People fighting the private prison industry scored a huge victory Thursday when the Justice Department issued a memo announcing that it would begin the process of “reducing – and ultimately ending – our use of privately operated prisons.”

That memo was written by Deputy Attorney General Sally Q. Yates and was directed to the acting director of the Federal Bureau of Prisons, Thomas R. Kane. It contains a direct takedown of some key right-wing justifications for privatizing what should be exclusively a public function.

“…[T]ime has shown that they compare poorly to our own Bureau facilities,” the memo said. “They simply do not provide the same level of correctional services, programs, and resources; they do not save substantially on costs; and as noted in a recent report by the Department’s Office of Inspector General, they do not maintain the same level of safety and security. The rehabilitative services that the Bureau provides, such as educational programs and job training, have proved difficult to replicate and outsource – and these services are essential to reducing recidivism and improving public safety.”

Earlier this year Sen. Bernie Sanders and Reps. Raúl Grijalva and Keith Ellison introduced “Justice is Not for Sale” bills in the Senate and the House to ban federal contracts with private prisons. At the time the bills were introduced, Sanders issued a statement that pointed out that “perverse profit incentives” encourage a system of mass incarceration that has the United States imprisoning more of its citizens – disproportionately people of color – than any other major country.

“The handful of corporations that provide correctional services profit tremendously from mass incarceration, and have lobbied through the American Legislative Exchange Council (ALEC) for more draconian criminal laws that have the effect of increasing the incarcerated population,” Sanders said in the statement. “The private prison industry has joined the ranks of most aggressive lobbyists, and the two largest companies have spent $25 million on their efforts.”

A petition in support of the Justice is Not For Sale Act attracted more than 71,000 citizen co-sponsors.

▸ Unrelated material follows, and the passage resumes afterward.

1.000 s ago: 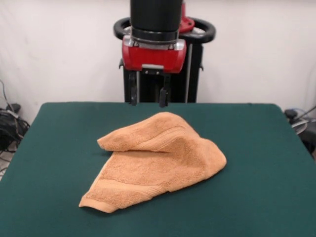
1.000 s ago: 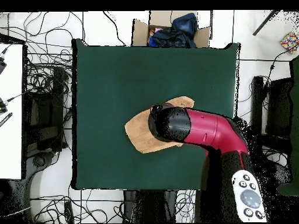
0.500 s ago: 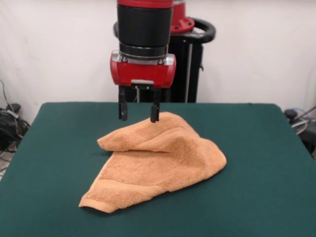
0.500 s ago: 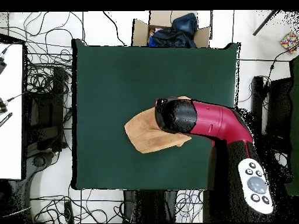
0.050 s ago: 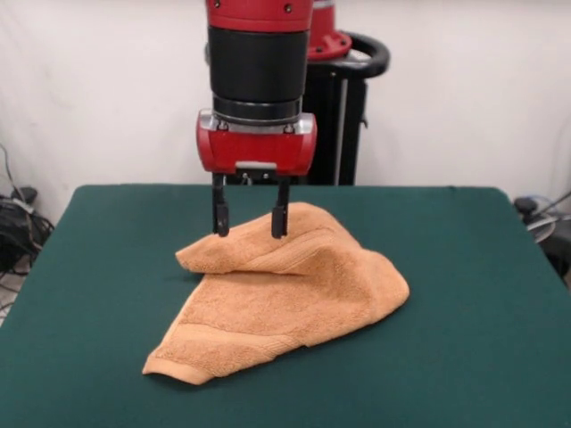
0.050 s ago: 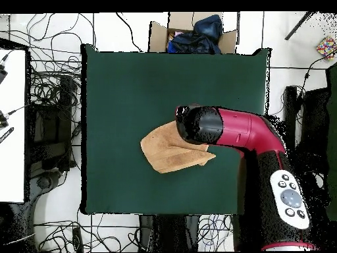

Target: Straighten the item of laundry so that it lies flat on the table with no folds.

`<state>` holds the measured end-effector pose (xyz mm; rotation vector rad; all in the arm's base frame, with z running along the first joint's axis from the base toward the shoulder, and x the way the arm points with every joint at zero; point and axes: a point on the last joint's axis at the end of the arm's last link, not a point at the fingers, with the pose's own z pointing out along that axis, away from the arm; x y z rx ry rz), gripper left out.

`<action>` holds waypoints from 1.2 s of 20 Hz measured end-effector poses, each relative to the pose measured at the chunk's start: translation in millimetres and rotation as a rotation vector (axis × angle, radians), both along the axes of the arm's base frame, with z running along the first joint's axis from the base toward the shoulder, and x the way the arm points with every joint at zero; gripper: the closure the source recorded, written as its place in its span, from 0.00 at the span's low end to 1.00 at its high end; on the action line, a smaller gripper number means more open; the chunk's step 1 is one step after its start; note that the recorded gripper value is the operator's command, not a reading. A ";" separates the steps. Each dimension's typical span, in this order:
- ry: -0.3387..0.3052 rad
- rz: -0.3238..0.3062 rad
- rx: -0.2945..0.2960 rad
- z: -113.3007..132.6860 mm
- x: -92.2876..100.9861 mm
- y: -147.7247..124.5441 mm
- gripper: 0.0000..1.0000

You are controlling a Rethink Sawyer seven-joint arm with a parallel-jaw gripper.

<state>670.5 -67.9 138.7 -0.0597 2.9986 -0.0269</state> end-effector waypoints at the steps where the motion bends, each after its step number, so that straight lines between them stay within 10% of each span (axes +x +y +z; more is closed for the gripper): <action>1: -0.001 -0.001 0.002 -1.6 1.4 -2.3 0.00; 24: -0.050 0.045 0.024 -66.5 61.6 -14.3 0.00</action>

While the legislation is stalled in Congress in spite of this public support, the recently adopted Democratic Party platform does include a call to “close private prisons and detention centers.”

The Justice Department memo does not amount to the outright ban within two years that was sought by the legislation, and it does not affect the use of private prisons by state and local governments. Neither does it address the scourge of private Immigration and Customs Enforcement prisons. Nonetheless, the Progressive Congress Action Fund called the Justice Department memo “a huge victory for progressives across the country who have been fighting to end for-profit prison complexes that put profits over human lives.”

This lays the foundation for what should be the eventual quick death of an industry that has a vested interest in perpetuating mass incarceration.